Work required.
Your answer must consist of one number: how many lines in the records contain "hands".

◆ ◆ ◆ ◆

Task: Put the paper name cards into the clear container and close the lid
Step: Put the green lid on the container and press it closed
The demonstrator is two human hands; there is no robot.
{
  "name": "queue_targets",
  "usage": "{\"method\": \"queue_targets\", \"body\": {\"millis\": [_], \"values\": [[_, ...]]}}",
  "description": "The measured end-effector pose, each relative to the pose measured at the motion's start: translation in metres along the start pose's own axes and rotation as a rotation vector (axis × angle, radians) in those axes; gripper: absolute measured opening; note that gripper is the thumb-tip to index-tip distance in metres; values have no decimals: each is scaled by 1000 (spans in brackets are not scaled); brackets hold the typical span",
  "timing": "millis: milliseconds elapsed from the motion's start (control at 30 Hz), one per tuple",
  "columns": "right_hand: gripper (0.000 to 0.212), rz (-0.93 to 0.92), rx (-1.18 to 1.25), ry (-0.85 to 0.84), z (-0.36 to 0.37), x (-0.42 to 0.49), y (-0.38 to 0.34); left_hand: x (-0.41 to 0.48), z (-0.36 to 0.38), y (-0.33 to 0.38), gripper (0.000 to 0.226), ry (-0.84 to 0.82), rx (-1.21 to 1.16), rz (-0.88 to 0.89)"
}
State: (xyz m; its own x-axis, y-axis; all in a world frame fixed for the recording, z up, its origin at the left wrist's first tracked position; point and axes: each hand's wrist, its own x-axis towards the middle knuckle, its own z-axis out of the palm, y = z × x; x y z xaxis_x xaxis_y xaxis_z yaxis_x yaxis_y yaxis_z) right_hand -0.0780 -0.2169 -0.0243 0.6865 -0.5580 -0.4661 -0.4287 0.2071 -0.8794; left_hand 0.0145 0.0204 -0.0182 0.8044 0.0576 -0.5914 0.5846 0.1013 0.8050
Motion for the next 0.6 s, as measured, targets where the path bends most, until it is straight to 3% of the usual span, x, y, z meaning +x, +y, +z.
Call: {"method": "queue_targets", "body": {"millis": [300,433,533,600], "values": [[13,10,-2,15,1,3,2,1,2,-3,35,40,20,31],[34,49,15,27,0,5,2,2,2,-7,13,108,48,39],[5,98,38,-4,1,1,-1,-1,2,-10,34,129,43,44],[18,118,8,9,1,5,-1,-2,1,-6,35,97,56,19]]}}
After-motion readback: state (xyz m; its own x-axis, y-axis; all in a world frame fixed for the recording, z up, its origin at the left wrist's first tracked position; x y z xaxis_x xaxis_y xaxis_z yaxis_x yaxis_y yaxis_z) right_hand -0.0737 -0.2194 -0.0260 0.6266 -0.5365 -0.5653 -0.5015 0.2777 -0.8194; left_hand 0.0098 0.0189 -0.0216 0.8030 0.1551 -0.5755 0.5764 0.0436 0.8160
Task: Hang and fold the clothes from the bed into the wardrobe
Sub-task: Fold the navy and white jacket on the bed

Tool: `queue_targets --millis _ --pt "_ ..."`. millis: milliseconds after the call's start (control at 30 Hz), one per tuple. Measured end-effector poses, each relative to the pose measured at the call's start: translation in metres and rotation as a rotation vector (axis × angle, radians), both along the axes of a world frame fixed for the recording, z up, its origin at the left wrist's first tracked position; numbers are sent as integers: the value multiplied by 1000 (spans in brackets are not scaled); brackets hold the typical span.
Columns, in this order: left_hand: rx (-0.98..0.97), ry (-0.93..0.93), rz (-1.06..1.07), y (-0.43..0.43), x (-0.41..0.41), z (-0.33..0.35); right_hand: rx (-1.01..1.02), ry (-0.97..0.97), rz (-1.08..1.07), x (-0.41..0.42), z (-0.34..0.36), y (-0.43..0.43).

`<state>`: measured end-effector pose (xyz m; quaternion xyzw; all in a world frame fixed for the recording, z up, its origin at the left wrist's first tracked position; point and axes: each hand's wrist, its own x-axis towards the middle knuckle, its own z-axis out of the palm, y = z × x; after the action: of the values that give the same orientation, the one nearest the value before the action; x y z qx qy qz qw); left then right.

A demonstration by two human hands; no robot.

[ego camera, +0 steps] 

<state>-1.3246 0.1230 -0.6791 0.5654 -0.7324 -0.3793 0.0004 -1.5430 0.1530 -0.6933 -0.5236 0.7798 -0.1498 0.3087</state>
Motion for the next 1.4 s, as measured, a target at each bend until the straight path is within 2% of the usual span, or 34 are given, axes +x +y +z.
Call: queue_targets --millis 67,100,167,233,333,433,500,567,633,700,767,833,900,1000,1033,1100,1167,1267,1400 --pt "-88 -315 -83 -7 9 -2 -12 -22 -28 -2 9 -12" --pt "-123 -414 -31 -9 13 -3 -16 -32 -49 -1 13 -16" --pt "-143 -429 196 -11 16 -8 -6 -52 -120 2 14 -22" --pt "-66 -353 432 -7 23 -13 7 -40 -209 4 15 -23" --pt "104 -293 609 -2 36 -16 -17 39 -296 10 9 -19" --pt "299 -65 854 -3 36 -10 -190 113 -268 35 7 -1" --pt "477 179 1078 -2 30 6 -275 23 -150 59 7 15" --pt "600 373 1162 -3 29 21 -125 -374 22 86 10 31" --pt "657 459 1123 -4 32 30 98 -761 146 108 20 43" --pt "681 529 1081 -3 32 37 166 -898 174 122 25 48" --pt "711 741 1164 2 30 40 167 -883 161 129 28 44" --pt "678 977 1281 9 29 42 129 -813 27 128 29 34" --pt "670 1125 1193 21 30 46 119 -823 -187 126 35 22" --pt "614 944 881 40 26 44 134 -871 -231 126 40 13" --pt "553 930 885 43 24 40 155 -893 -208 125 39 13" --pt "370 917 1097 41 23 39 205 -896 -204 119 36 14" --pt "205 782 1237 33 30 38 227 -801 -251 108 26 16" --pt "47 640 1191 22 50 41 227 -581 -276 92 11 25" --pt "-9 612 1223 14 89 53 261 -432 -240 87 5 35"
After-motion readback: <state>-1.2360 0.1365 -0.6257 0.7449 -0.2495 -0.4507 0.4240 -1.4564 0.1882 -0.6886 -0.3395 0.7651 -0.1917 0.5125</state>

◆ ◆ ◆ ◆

Task answer.
2